EXERCISE BRIEF
Every line in the data below that holds "trace" should be found and copied.

DATA PROVIDED

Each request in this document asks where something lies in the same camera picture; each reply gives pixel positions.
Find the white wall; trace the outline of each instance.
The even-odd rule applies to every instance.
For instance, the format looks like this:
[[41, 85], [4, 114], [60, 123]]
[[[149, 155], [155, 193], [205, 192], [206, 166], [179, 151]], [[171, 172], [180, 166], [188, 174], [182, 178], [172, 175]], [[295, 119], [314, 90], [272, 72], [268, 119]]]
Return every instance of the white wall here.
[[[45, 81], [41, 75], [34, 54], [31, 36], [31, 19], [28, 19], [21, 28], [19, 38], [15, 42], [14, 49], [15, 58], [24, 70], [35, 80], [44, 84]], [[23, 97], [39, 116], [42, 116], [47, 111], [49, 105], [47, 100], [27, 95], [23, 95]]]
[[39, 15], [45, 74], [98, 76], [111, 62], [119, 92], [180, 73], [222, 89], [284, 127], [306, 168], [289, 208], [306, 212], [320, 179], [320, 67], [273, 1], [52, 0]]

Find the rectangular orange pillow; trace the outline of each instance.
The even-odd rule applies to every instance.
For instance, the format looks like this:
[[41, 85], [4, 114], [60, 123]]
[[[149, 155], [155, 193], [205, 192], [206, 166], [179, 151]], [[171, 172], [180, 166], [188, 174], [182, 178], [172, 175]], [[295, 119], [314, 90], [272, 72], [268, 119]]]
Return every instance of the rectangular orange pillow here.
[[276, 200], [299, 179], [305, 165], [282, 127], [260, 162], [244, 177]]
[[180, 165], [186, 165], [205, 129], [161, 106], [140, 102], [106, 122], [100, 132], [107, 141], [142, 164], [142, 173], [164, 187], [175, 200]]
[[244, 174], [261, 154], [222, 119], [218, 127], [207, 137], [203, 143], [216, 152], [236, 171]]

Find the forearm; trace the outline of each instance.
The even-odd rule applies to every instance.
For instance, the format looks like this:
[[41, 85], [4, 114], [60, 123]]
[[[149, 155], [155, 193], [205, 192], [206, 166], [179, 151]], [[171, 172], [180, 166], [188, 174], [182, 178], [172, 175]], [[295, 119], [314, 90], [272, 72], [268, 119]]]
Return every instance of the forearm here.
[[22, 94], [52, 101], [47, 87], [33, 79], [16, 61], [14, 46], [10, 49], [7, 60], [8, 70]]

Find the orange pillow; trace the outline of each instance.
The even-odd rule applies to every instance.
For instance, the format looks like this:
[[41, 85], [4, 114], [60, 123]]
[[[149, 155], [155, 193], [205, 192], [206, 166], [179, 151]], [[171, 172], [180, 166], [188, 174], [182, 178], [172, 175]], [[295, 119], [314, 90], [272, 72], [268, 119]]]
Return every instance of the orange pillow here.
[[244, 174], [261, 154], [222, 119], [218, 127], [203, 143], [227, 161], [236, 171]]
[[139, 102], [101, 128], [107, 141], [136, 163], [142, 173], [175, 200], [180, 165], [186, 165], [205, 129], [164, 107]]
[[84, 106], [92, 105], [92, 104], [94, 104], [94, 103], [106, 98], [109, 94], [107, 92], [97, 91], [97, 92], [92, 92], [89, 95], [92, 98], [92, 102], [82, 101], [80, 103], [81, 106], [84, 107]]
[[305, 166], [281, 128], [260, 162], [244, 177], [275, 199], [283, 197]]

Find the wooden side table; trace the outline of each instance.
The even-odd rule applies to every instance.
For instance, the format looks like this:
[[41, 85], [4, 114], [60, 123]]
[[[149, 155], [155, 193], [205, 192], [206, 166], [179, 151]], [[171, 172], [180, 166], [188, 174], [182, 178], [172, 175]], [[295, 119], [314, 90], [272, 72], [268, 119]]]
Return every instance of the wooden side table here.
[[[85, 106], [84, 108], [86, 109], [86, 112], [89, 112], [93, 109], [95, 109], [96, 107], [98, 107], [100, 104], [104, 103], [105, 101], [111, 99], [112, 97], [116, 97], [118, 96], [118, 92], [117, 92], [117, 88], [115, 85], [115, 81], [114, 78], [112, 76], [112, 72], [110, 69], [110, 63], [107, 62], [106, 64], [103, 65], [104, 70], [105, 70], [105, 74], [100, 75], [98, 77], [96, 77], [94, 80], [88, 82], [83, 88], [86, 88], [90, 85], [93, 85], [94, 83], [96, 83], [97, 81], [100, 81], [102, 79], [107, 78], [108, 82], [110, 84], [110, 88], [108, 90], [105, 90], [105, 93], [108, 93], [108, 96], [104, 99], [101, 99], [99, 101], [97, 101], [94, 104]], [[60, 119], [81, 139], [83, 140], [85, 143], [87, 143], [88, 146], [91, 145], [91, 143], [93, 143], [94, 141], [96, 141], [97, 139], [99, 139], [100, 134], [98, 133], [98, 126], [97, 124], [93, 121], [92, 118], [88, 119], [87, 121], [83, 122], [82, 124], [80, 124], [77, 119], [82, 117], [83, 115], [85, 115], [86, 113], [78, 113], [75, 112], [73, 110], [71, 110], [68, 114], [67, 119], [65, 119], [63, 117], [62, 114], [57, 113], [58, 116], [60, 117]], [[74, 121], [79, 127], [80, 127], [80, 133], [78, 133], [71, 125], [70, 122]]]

EXERCISE RESULT
Find the white wall; trace the outline of each instance.
Find the rectangular orange pillow; trace the outline of each instance.
Find the forearm; trace the outline of each instance.
Find the orange pillow; trace the outline of each instance.
Find the wooden side table; trace the outline of each instance.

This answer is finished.